Over the past few years, cartoony deck building games have been very popular. Most games stick pretty closely to the kill the arrow formula, but I don’t think I’ve seen one who’s tried to change things just as drastically as battle bands. The premise is simple: you play as the sole member of a four-person rock band against another rock band. It takes one of two forms. The first is a random mode where you create a party and fight AI boss type enemies. And the other has you in a series of matches against other human players.
Once you’ve started, battle bands introduces you to the tutorial. You are put in a pre-made band as a guitarist. The bottom line is that both groups must compete for one of them to emerge victorious. Your group must reach 100 hype. To gain Hype, a band must have an active Song Section card. There are four members in each band, consisting of a guitarist, bassist, drummer, and keyboardist. Each of the four has instrument-specific song sections that they can set up, or common song sections that can be in anyone’s deck.
Once a song section is defined, a number of performance cards can be played. Party members have a certain amount of energy, which allows them to play cards in their deck.
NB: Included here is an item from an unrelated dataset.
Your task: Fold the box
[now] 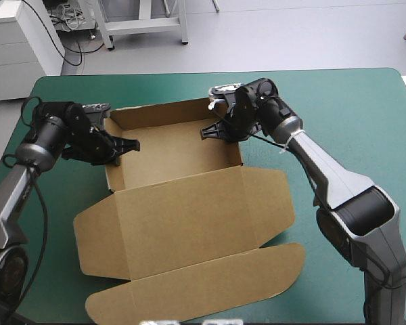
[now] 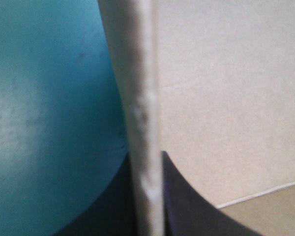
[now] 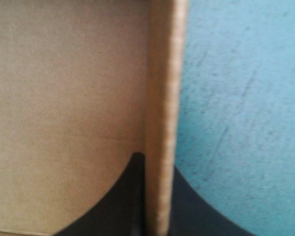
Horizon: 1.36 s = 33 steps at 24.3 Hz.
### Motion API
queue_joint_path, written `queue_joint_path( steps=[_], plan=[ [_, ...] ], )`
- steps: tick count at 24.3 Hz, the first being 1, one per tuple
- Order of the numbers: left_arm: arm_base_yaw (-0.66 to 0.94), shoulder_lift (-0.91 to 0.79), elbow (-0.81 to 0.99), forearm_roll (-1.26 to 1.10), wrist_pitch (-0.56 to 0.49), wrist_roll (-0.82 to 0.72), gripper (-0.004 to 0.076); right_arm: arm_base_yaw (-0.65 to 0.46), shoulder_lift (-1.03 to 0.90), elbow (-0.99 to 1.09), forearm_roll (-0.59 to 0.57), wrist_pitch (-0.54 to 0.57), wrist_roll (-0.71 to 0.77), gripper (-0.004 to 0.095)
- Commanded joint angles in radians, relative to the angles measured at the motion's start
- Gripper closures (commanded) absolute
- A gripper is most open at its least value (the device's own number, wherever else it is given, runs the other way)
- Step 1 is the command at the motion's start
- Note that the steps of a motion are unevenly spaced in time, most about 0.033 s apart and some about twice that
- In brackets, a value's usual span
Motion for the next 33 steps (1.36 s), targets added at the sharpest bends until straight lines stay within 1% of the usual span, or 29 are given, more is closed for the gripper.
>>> queue_joint_path(
  steps=[1,4,7,9,10,14,15,17,19,21,22,23,24,26,27,29,30,31,33],
  plan=[
    [-0.066,0.044,-0.129,-0.030,-0.002,0.016,0.0731,-0.047,-0.089,0.033,-0.019,-0.005,-0.034,0.0924],
    [-0.140,0.171,-0.232,-0.009,0.036,-0.006,0.0731,-0.105,-0.138,0.215,-0.019,-0.006,-0.034,0.0924],
    [-0.184,0.229,-0.248,-0.009,0.023,-0.006,0.0731,-0.127,-0.161,0.308,-0.029,-0.006,-0.037,0.0924],
    [-0.223,0.277,-0.248,-0.009,0.017,-0.008,0.0731,-0.146,-0.178,0.358,-0.061,-0.006,-0.037,0.0924],
    [-0.240,0.302,-0.248,-0.009,0.017,-0.008,0.0731,-0.152,-0.183,0.373,-0.075,-0.006,-0.037,0.0924],
    [-0.264,0.348,-0.248,-0.011,0.015,-0.007,0.0731,-0.154,-0.183,0.374,-0.067,-0.014,-0.046,0.0924],
    [-0.264,0.348,-0.248,-0.011,0.014,0.012,0.0731,-0.154,-0.183,0.374,-0.067,-0.007,-0.091,0.0923],
    [-0.264,0.348,-0.253,-0.009,0.019,0.012,0.0731,-0.154,-0.183,0.374,-0.069,-0.007,-0.122,0.0919],
    [-0.264,0.348,-0.261,-0.009,0.028,0.012,0.0721,-0.154,-0.183,0.369,-0.076,-0.007,-0.124,0.0857],
    [-0.264,0.348,-0.277,-0.009,0.038,0.015,0.0667,-0.154,-0.183,0.365,-0.076,-0.007,-0.124,0.0714],
    [-0.264,0.348,-0.293,-0.009,0.043,0.015,0.0615,-0.154,-0.183,0.361,-0.084,-0.007,-0.108,0.0610],
    [-0.264,0.348,-0.313,-0.011,0.056,0.015,0.0528,-0.154,-0.183,0.357,-0.106,-0.007,-0.073,0.0489],
    [-0.264,0.348,-0.323,-0.013,0.063,0.015,0.0479,-0.154,-0.183,0.352,-0.121,-0.007,-0.058,0.0447],
    [-0.264,0.348,-0.349,-0.013,0.082,0.015,0.0349,-0.154,-0.183,0.341,-0.153,-0.007,-0.040,0.0406],
    [-0.264,0.348,-0.357,-0.013,0.085,0.022,0.0298,-0.154,-0.184,0.337,-0.154,-0.007,-0.040,0.0407],
    [-0.264,0.348,-0.376,-0.013,0.094,0.064,0.0188,-0.154,-0.188,0.317,-0.127,-0.007,-0.040,0.0407],
    [-0.264,0.348,-0.386,-0.013,0.098,0.079,0.0146,-0.154,-0.190,0.305,-0.108,-0.007,-0.040,0.0407],
    [-0.264,0.348,-0.396,-0.013,0.107,0.089,0.0121,-0.154,-0.190,0.289,-0.093,-0.007,-0.040,0.0406],
    [-0.262,0.348,-0.419,-0.009,0.123,0.089,0.0113,-0.154,-0.194,0.260,-0.089,-0.007,-0.023,0.0406]
  ],
)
Each performance card increases the hype of a group. You can also play certain cards that reduce the hype of the opposing group or have other effects. If a party member runs out of cards but still has energy, they can choose to give that energy to another member. It’s an interesting setup that makes some sense, given the premise.
rock and reign
When you start a campaign, you can create a new group or join an existing one. This mode allows you to join three other players or just play with bots. You can even tell the bots what to do via battle bands‘ chat functionality. The campaign puts you in a van and has you choose places to go on a map. These tend to provide opportunities for new maps or enemy warbands to face. Opposite groups often have fewer members, but they are thematic. One is the Goo Fighters, which is a group made up of slimes. Another has you scrambling on a trailer on the open road as the background scrolls by. There is a fair amount of creativity involved.
The thing is, whether or not battle bands worth picking up at launch is based purely on playerbase size. I like the concepts and the systems are interesting. But this game is not so fun in single player. You can really only play a few cards here and there before spending a few minutes waiting until you can get going again.
It would certainly be different with seven other people in a session, but finding that many people might be difficult at launch. The game will need a lot of people for anyone to find matches. That’s a pretty big risk and there’s not even a full comments page in the general discussions on the game’s Steam forum. Of course, word of mouth could definitely grow. battle bands, as it just entered Early Access. It might also be worth it for people playing through the campaign with three friends, but the focus is obviously on the larger multiplayer. One thing’s for sure, though: it’s a long way to the top, if you want to rock ‘n roll.